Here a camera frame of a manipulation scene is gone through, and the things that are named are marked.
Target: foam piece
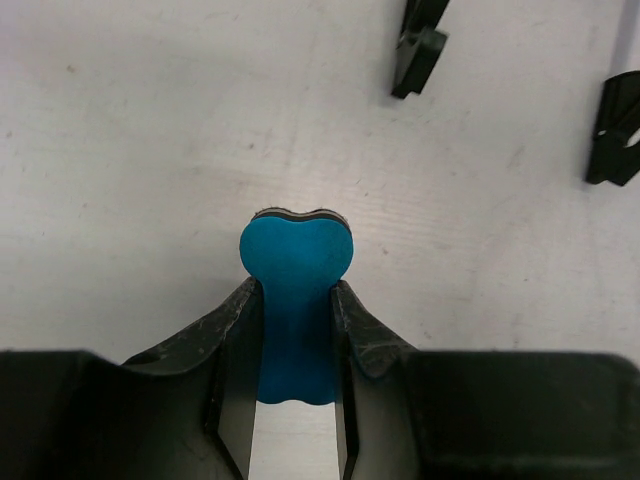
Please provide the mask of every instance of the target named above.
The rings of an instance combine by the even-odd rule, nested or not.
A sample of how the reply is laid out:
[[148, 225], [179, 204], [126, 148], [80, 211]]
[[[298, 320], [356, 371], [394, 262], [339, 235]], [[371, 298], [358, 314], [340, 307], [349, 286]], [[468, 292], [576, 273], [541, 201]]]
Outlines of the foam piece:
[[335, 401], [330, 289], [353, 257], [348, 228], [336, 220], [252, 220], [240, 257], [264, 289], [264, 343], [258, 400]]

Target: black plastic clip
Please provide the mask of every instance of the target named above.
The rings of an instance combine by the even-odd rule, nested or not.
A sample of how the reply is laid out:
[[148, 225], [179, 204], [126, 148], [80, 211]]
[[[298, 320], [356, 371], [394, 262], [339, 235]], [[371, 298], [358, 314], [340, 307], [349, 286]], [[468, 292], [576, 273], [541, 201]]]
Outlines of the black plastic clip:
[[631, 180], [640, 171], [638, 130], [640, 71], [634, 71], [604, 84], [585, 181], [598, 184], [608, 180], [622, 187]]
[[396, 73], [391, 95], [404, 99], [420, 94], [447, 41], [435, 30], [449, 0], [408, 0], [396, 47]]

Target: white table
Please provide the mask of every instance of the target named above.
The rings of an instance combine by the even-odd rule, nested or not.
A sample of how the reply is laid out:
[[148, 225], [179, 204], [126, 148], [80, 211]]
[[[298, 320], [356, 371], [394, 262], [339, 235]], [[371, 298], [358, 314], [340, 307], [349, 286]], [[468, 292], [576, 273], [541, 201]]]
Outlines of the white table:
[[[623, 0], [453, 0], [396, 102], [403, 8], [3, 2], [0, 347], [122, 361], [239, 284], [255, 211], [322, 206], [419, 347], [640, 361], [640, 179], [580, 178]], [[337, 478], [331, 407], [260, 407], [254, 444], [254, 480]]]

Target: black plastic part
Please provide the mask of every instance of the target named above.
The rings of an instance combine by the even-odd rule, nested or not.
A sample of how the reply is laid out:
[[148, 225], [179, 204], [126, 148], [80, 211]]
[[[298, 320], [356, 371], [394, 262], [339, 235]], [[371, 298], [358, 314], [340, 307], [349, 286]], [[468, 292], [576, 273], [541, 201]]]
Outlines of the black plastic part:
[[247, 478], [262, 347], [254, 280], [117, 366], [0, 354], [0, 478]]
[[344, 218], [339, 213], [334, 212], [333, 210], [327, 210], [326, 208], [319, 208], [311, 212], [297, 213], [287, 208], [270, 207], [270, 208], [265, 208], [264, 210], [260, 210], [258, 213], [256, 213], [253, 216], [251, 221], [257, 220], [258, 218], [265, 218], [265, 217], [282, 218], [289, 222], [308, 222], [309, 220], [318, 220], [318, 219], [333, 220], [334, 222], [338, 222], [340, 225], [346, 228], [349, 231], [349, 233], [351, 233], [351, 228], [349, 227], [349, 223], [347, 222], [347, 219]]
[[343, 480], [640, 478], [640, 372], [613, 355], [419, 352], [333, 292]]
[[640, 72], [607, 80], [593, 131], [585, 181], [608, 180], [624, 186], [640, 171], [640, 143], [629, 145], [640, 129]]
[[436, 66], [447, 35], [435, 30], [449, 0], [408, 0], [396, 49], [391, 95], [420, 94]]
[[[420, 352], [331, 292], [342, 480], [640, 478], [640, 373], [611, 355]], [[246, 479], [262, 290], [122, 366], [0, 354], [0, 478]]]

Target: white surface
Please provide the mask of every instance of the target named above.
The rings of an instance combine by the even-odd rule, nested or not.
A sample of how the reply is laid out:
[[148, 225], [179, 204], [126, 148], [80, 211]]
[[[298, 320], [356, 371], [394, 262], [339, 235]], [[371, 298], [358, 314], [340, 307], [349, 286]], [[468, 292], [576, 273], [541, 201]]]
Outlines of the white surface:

○ ○ ○ ○ ○

About this task: Exactly as written, copy out the listing, but without any pictures.

Your solution:
Here a camera frame of a manipulation scene is gone through, and the things that are named are marked.
Target: foam piece
Please provide the mask of every instance of the target named above.
The rings of an instance combine by the even-odd rule, nested or not.
A sample of how the reply is laid out:
[[148, 225], [179, 204], [126, 148], [80, 211]]
[[[298, 320], [356, 371], [394, 262], [339, 235]], [[371, 298], [358, 314], [340, 307], [349, 286]], [[468, 292], [576, 273], [541, 201]]]
Outlines of the foam piece:
[[335, 401], [330, 289], [353, 257], [348, 228], [336, 220], [252, 220], [240, 257], [264, 289], [264, 343], [258, 400]]

Target: black plastic clip
Please provide the mask of every instance of the target named above.
The rings of an instance combine by the even-odd rule, nested or not.
A sample of how the reply is laid out:
[[148, 225], [179, 204], [126, 148], [80, 211]]
[[[298, 320], [356, 371], [394, 262], [339, 235]], [[371, 298], [358, 314], [340, 307], [349, 286]], [[468, 292], [576, 273], [541, 201]]]
Outlines of the black plastic clip:
[[631, 180], [640, 171], [638, 130], [640, 71], [634, 71], [604, 84], [585, 181], [598, 184], [608, 180], [622, 187]]
[[396, 73], [391, 95], [404, 99], [420, 94], [447, 41], [435, 30], [449, 0], [408, 0], [396, 47]]

Target: white table
Please provide the mask of every instance of the target named above.
The rings of an instance combine by the even-odd rule, nested or not.
A sample of how the reply is laid out:
[[148, 225], [179, 204], [126, 148], [80, 211]]
[[[298, 320], [356, 371], [394, 262], [339, 235]], [[371, 298], [358, 314], [340, 307], [349, 286]], [[468, 292], [576, 273], [541, 201]]]
Outlines of the white table:
[[[623, 0], [453, 0], [396, 102], [403, 8], [3, 2], [0, 347], [122, 361], [239, 284], [255, 211], [322, 206], [419, 347], [640, 361], [640, 179], [580, 178]], [[337, 478], [331, 407], [260, 407], [254, 444], [254, 480]]]

Target: black plastic part
Please provide the mask of every instance of the target named above.
The rings of an instance combine by the even-odd rule, nested or not.
A sample of how the reply is laid out:
[[148, 225], [179, 204], [126, 148], [80, 211]]
[[[298, 320], [356, 371], [394, 262], [339, 235]], [[371, 298], [358, 314], [340, 307], [349, 286]], [[468, 292], [576, 273], [541, 201]]]
Outlines of the black plastic part:
[[247, 478], [262, 347], [254, 280], [117, 366], [0, 354], [0, 478]]
[[344, 218], [339, 213], [334, 212], [333, 210], [327, 210], [326, 208], [319, 208], [311, 212], [297, 213], [287, 208], [270, 207], [270, 208], [265, 208], [264, 210], [260, 210], [258, 213], [256, 213], [253, 216], [251, 221], [257, 220], [258, 218], [265, 218], [265, 217], [282, 218], [289, 222], [308, 222], [309, 220], [318, 220], [318, 219], [333, 220], [334, 222], [338, 222], [340, 225], [346, 228], [349, 231], [349, 233], [351, 233], [351, 228], [349, 227], [349, 223], [347, 222], [347, 219]]
[[343, 480], [640, 478], [640, 372], [613, 355], [419, 352], [333, 292]]
[[640, 72], [607, 80], [593, 131], [585, 181], [608, 180], [624, 186], [640, 171], [640, 143], [629, 145], [640, 129]]
[[436, 66], [447, 35], [435, 30], [449, 0], [408, 0], [396, 49], [391, 95], [420, 94]]
[[[420, 352], [331, 292], [342, 480], [640, 478], [640, 373], [611, 355]], [[246, 479], [262, 290], [122, 366], [0, 354], [0, 478]]]

Target: white surface
Please provide the mask of every instance of the target named above.
The rings of an instance combine by the even-odd rule, nested or not.
A sample of how the reply is laid out:
[[148, 225], [179, 204], [126, 148], [80, 211]]
[[[298, 320], [356, 371], [394, 262], [339, 235]], [[371, 298], [358, 314], [340, 307], [349, 286]], [[468, 292], [576, 273], [541, 201]]]
Outlines of the white surface:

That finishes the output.